The most frequently asked question of any published author is: where did you get the idea for your novel? The answer, alas, is not as easy to pin down. Very rarely do authors claim that a single eureka moment delivered unto them the idea that became the kernel of their “bestseller”. Sure, it happens, but rarely. In his wonderful Discworld series Sir Terry Pratchett once wrote that wild ideas were constantly sleeting through the cosmos looking for the right mind to fall into. The right idea in the right mind would come to life: who knows where that might lead? I have always loved this image, a metaphor which has sustained me through periods of writerly drought, times of staring blankly at my screen (or the wall) waiting for lightning to strike.
And then there’s Thomas Edison’s famous saying: “Genius is 1% inspiration and 99% perspiration”. This is closer to the truth.

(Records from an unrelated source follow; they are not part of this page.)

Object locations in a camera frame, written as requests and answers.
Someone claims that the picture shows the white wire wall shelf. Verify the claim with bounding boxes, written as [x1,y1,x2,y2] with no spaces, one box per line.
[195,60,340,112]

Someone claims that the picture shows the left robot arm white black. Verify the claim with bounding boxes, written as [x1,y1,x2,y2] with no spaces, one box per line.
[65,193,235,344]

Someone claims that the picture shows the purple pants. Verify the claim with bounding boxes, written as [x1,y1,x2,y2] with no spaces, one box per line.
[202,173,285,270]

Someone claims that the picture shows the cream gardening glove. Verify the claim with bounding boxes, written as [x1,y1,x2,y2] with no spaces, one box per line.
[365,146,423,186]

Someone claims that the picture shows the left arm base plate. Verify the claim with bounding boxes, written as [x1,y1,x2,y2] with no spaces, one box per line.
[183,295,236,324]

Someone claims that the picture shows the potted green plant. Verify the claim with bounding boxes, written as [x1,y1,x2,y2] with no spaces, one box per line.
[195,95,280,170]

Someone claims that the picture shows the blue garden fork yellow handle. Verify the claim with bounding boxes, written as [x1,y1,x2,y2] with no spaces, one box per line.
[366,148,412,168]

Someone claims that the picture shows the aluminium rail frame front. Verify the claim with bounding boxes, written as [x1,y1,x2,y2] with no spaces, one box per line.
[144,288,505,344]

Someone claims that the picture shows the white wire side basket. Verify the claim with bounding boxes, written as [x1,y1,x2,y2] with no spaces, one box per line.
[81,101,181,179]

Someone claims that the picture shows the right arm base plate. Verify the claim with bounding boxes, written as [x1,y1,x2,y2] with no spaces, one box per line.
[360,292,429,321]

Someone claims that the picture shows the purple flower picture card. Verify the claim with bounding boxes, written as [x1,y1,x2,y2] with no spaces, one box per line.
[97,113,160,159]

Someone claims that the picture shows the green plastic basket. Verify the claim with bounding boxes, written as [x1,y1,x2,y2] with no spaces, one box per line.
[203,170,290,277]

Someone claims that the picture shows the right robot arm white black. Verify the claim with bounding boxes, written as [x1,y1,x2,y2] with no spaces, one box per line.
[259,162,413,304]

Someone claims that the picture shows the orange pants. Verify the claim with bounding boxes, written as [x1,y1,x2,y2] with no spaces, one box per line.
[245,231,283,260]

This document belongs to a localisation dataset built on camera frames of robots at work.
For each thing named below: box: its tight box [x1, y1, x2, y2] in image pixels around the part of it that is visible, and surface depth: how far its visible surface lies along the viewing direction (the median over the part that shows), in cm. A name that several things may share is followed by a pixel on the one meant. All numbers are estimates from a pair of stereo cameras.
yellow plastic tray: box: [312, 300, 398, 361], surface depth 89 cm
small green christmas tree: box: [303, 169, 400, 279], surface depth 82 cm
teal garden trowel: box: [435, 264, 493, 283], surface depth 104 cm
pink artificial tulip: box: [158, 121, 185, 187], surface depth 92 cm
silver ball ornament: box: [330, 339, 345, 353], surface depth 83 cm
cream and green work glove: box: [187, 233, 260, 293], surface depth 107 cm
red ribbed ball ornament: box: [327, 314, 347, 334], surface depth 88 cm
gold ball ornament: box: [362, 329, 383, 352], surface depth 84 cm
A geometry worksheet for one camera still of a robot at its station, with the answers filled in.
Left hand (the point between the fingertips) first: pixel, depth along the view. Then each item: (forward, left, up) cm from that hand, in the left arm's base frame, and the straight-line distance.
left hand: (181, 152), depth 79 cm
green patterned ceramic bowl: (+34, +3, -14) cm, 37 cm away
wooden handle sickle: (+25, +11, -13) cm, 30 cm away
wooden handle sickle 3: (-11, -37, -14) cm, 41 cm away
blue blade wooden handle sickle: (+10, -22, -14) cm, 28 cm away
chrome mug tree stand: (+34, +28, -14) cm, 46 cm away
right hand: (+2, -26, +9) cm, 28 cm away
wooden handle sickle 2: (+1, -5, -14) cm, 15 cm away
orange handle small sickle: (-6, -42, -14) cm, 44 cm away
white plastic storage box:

Most successful novelists will tell you that the ideas that powered their work have gestated over a period of time, have ultimately arrived not in one rapturous message from the heavens but in a steady drip drip of illuminating moments. For instance, the ideas behind my bestselling novel The Unexpected Inheritance of Inspector Chopra – a murder mystery set in India and featuring the eponymous Chopra in pursuit of a killer, accompanied by his unusual sidekick, baby elephant Ganesha – came over the ten years that I spent living and working in India during my twenties. I could not have written this novel without those ten years of incredible experiences, which settled into my consciousness so that when it came to creating the book memories simply unwound from my fingertips onto the printed page. And yet, in truth, I also benefited from those ‘illuminating moments’ I so readily dismissed above: seeing an elephant lumbering along the middle of road on my first day in India, awaking one morning with the first line of the novel – “On the day that he was due to retire Inspector Ashwin Chopra discovered that he had inherited an elephant” – fully formed inside my head. So I suppose the answer is this: all great novels begin life as an idea, and those ideas can arrive from a variety of sources: painstaking research, attentiveness to the world around us, and even the wild, untamed landscape of our dreams.